What you have to do: Where does the string "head" appear in the listing below? Copy every line where it does.

(Data segment begins)

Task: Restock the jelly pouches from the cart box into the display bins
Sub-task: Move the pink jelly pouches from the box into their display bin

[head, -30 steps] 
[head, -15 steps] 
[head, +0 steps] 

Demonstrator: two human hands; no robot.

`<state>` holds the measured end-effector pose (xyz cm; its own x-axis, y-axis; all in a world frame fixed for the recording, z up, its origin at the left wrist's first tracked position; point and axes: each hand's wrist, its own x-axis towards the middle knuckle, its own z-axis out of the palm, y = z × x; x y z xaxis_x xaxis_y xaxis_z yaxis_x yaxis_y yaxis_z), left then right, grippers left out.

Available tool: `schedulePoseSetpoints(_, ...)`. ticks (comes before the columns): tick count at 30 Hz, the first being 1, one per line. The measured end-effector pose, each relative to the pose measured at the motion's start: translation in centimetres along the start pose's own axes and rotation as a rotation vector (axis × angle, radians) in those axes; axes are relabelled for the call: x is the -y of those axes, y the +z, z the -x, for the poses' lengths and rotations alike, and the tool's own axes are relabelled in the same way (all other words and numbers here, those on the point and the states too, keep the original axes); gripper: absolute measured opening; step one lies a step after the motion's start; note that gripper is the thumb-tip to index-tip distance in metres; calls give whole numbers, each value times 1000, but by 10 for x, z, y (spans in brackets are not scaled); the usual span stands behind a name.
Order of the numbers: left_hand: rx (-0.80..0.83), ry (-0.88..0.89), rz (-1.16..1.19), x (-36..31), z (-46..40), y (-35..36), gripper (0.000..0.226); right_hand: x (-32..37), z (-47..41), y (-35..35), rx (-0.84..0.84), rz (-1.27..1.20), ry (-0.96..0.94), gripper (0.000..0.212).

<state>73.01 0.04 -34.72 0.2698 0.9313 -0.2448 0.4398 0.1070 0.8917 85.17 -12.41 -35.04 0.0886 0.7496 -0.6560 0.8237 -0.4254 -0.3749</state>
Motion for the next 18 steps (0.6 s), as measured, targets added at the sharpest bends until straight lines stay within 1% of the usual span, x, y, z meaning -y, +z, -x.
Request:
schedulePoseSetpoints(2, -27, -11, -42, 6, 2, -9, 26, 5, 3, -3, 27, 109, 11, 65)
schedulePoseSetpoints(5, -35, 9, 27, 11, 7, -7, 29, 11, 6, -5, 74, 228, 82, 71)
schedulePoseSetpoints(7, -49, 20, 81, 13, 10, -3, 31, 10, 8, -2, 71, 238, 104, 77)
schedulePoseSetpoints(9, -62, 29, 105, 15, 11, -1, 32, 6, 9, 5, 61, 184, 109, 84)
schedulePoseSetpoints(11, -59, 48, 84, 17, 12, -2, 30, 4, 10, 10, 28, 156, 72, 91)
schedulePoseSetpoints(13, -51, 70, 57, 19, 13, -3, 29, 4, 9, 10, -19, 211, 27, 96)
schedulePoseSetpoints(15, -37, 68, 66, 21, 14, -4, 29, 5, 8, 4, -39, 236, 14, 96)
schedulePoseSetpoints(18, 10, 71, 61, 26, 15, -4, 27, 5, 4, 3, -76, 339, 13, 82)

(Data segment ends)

Result:
[head, -30 steps] 
[head, -15 steps] 
[head, +0 steps] 

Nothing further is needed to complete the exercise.